▶ _Activity_: Once you reach the line containing "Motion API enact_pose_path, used" in the entries below, write out that line and each one after it down to the line containing "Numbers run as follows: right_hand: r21", exactly and with nothing added.

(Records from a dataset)
****************

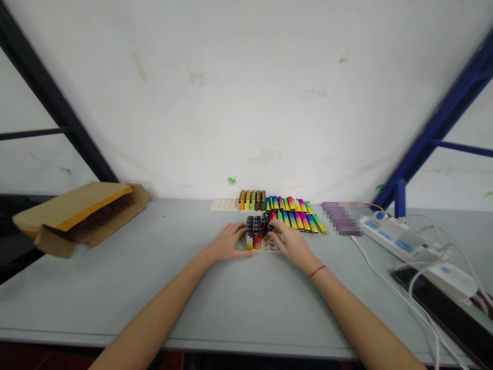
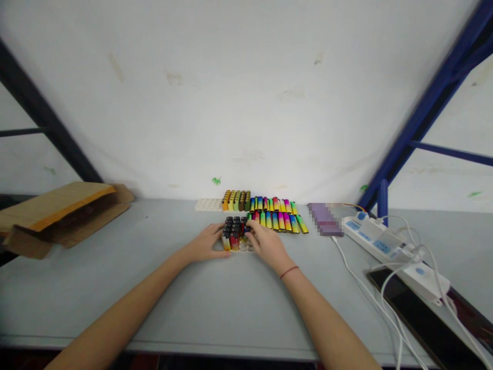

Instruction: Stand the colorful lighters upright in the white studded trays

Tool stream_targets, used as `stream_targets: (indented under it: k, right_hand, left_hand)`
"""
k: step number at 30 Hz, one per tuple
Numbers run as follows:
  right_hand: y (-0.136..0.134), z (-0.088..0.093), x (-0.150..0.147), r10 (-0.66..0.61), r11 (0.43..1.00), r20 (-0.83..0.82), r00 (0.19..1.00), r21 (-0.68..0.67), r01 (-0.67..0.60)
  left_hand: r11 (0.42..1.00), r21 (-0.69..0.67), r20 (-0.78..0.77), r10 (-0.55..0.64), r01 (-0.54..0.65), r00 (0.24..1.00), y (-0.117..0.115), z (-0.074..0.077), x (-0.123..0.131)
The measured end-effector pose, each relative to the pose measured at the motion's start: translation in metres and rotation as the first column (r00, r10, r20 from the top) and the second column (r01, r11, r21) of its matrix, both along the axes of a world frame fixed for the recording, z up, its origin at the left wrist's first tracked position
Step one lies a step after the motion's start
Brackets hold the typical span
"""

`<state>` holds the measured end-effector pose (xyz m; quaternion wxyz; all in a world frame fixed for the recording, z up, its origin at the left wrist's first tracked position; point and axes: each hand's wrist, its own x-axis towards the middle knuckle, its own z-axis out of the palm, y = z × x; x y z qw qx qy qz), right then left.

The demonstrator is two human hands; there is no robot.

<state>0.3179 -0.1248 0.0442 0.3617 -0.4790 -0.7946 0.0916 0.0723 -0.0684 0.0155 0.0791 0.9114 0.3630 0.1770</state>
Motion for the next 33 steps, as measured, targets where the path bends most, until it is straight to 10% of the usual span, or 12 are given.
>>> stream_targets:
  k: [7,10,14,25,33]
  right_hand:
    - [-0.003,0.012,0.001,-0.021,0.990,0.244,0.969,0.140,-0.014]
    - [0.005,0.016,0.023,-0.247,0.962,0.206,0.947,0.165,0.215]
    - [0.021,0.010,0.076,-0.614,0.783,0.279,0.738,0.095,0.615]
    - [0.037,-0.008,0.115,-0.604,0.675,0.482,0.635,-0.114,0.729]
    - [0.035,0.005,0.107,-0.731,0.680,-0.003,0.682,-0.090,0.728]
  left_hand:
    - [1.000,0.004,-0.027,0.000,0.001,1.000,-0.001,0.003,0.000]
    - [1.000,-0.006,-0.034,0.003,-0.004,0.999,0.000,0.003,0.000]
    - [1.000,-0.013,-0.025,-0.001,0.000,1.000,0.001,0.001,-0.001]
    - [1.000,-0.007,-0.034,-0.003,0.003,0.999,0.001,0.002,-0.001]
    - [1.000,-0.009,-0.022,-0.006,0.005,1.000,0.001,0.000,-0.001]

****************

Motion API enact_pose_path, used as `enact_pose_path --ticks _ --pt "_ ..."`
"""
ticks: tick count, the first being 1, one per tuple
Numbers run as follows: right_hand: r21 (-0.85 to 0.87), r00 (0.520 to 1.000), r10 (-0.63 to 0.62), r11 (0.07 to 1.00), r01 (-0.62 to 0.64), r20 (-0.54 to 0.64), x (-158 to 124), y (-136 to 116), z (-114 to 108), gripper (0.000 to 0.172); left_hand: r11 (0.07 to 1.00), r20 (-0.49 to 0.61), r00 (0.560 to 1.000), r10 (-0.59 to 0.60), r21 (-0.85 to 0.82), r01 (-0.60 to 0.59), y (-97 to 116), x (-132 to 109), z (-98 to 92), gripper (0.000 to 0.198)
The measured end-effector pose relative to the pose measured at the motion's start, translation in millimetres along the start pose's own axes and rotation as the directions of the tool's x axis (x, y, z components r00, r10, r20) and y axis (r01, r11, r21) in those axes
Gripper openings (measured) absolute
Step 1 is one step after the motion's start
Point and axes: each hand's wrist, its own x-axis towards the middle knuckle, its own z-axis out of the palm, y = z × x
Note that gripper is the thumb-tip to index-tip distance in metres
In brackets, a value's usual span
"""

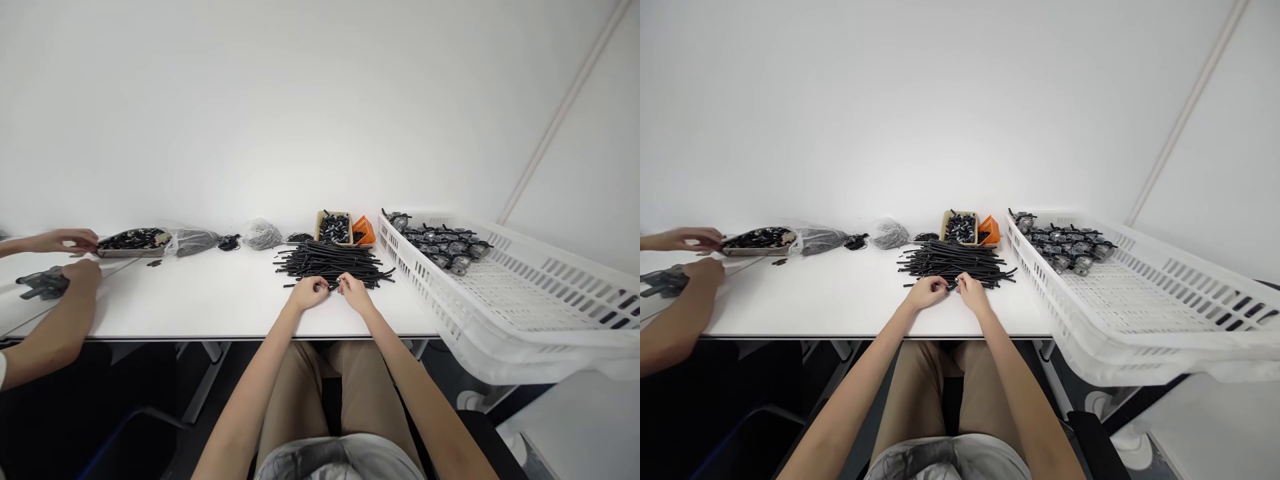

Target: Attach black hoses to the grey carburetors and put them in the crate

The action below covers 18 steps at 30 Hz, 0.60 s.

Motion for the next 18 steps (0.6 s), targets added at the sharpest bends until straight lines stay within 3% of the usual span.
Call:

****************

▶ _Solution for this exercise_:
Motion API enact_pose_path, used as `enact_pose_path --ticks _ --pt "_ ..."`
"""
ticks: tick count, the first being 1, one per tuple
Numbers run as follows: right_hand: r21 (-0.85 to 0.87), r00 (0.520 to 1.000), r10 (-0.63 to 0.62), r11 (0.07 to 1.00), r01 (-0.62 to 0.64), r20 (-0.54 to 0.64), x (-158 to 124), y (-136 to 116), z (-114 to 108), gripper (0.000 to 0.172); left_hand: r11 (0.07 to 1.00), r20 (-0.49 to 0.61), r00 (0.560 to 1.000), r10 (-0.59 to 0.60), r21 (-0.85 to 0.82), r01 (-0.60 to 0.59), y (-97 to 116), x (-132 to 109), z (-98 to 92), gripper (0.000 to 0.198)

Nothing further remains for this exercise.